There are also some great gags in the details too and I particularly loved the comment on the mentality of the people of Maine (which looks like it kinda matches my own in this regard) when the camera pans past some graffiti on a wall which says, “Your all going to die” but with the correction added where someone has crossed out the word ‘your’ and replaced it with the grammatically correct “you’re”. I love stuff like this and this movie could probably have gone on for another hour before I got bored with it. I also especially liked the throw away stuff near the end about the sanity of the way in which ‘zombie begets zombie’ (which is how I say this without putting spoilers in to give the game away) is something which defies logic in the wide variety of zombie movies. It’s a nice little moment and it gives rise to hope at the climax of the movie.

The film is not all that predictable... well, okay, it kind of is in terms of where the story might be heading but it takes the least predictable route there, for the most part. It also isn’t without its problems... well... only one problem that I could detect actually (apart from not having a sequel made). When a broadcast is made from a TV station towards the end (presumably, at least partially, in homage to Romero’s original version of Dawn Of The Dead), the consequences of that broadcast are shown and they are the kinds of things which would take a day or two to be happening in the world outside the small town which this feature uses as its setting. However, we then cut back to the main action and it could only have been 5 minutes or so, at best, in terms of the chronology of the narrative so... yeah. I suspect the director realised that though but just relied on the great God of artistic licence to make the scene work which is... well, I’m a little pernickety about such things but this is such a joy to watch that I can forgive it that little slip up easily.
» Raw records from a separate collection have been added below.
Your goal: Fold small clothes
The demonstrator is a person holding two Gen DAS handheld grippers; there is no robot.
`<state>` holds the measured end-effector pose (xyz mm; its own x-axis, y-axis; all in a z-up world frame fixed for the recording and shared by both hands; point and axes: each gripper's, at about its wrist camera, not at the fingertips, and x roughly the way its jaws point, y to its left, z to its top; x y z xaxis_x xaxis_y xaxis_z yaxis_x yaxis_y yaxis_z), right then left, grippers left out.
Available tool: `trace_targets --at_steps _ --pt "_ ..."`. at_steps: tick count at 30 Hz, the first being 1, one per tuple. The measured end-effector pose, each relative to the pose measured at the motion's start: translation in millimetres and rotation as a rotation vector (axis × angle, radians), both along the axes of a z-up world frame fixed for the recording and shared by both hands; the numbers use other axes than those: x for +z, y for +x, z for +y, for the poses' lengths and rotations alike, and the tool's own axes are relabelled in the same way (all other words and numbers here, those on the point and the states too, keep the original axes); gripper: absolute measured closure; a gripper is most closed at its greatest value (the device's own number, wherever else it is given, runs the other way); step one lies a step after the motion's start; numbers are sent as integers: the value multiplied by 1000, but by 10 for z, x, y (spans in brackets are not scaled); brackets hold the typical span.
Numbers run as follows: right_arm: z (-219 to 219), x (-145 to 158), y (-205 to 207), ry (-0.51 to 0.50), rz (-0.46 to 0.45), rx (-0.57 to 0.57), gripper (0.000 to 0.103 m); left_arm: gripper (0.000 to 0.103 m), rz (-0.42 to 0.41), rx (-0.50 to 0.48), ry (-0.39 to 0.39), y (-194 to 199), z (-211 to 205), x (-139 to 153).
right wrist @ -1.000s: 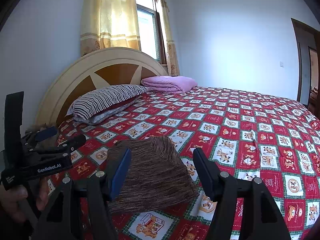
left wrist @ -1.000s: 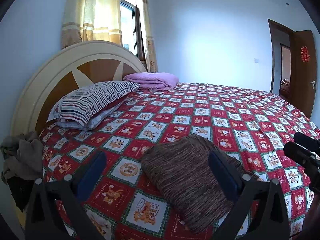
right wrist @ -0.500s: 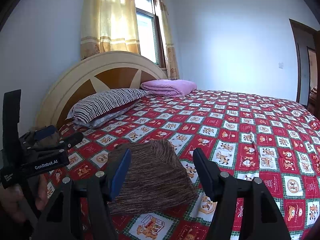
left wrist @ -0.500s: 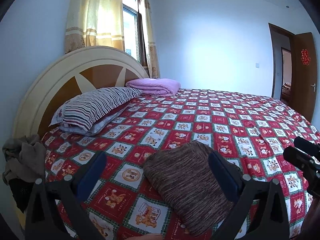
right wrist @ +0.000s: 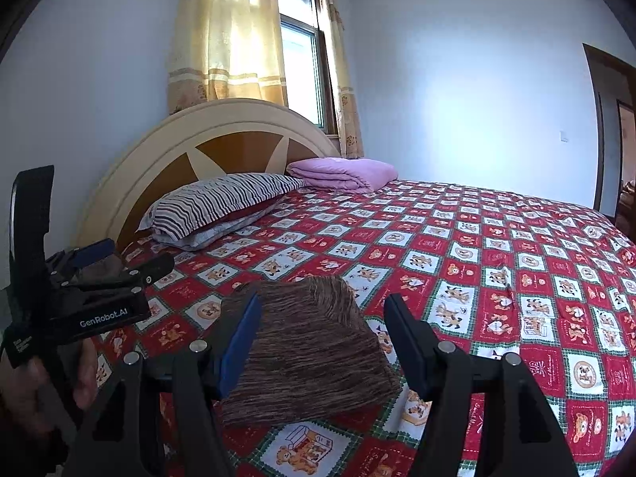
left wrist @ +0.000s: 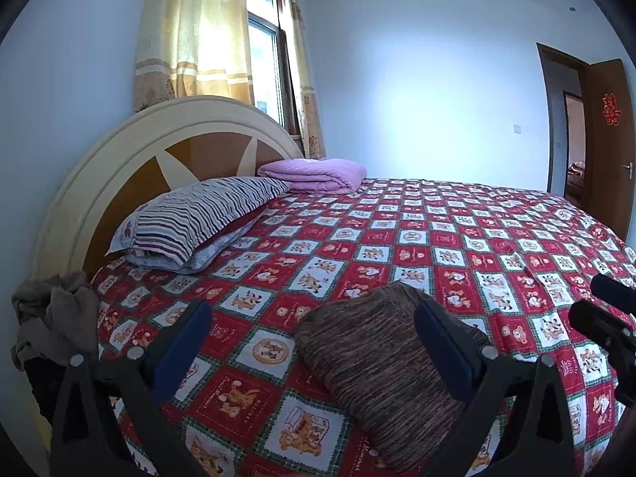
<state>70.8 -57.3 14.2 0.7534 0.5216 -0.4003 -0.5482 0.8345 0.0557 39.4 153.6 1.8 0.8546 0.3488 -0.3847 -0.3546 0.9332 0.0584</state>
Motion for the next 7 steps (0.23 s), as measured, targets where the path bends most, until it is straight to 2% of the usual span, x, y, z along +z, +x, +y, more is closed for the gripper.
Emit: trace_targets --at_steps 7 --pt "10 -7 -9 -2 -1 3 37 0 3 11 13 12 34 -57"
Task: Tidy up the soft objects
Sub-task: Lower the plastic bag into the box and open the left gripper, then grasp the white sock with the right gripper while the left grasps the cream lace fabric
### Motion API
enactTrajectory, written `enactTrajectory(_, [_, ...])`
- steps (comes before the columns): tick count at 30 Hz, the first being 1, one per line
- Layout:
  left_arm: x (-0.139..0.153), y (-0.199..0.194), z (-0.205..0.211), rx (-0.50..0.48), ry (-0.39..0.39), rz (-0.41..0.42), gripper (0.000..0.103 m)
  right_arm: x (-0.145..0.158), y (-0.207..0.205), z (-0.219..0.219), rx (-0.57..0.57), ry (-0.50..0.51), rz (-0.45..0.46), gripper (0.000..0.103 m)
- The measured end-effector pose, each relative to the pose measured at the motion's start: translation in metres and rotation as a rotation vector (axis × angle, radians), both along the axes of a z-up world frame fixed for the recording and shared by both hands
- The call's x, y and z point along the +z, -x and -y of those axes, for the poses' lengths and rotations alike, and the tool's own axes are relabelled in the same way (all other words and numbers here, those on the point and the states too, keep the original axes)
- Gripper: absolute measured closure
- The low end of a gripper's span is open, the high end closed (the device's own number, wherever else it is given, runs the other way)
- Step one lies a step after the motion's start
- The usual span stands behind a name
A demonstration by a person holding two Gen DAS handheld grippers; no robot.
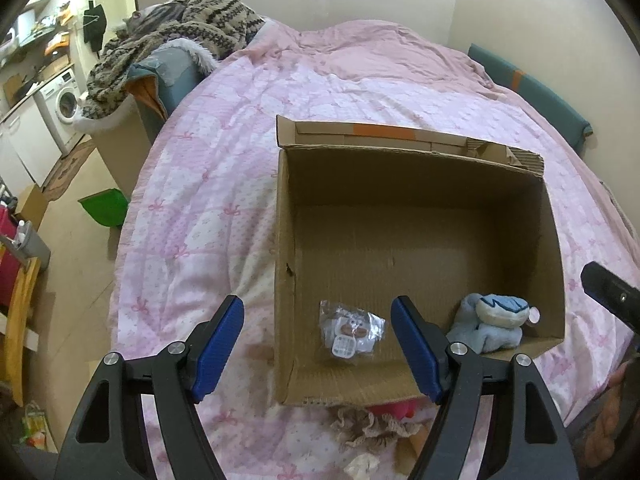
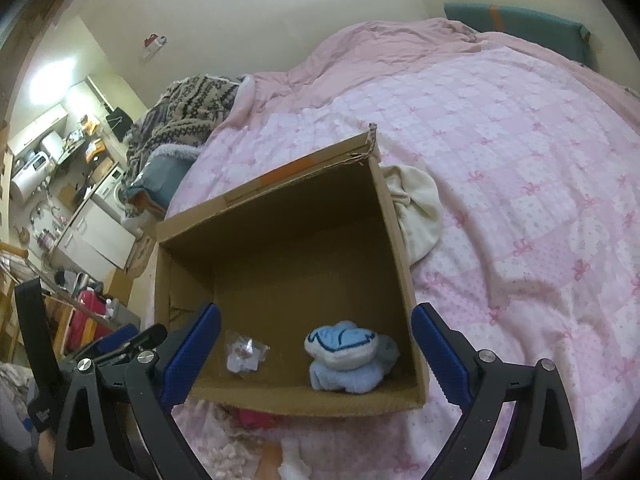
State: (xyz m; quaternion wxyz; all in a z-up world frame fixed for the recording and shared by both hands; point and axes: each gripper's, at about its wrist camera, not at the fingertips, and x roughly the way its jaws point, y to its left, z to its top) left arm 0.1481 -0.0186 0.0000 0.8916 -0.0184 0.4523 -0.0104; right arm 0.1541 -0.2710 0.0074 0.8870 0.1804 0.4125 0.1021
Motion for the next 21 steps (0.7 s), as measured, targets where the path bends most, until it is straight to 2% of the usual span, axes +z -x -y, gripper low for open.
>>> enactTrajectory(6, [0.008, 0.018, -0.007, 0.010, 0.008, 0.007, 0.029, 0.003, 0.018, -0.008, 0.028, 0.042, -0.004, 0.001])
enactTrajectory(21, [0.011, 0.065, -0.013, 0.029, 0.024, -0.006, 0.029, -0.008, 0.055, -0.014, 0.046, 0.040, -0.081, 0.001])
And that’s really all I can say about this one. Night Of The Living Deb is absolute gem of a movie and, like Alan Jones says in the introduction to this ‘FrightFest presents...’ DVD... they get everything right. The DVD also has a ‘Making of featurette’, which I didn’t watch... and a Blooper Reel which, contrary to the majority of blooper reels I’ve seen, is actually quite funny, for the most part and doesn’t outstay its welcome. If you are a fan of either zombie movies or comedy/horror films then you could do a hell of a lot worse than to watch this truly genius little film. All I can say is, please, can we have Dawn Of The Deb now?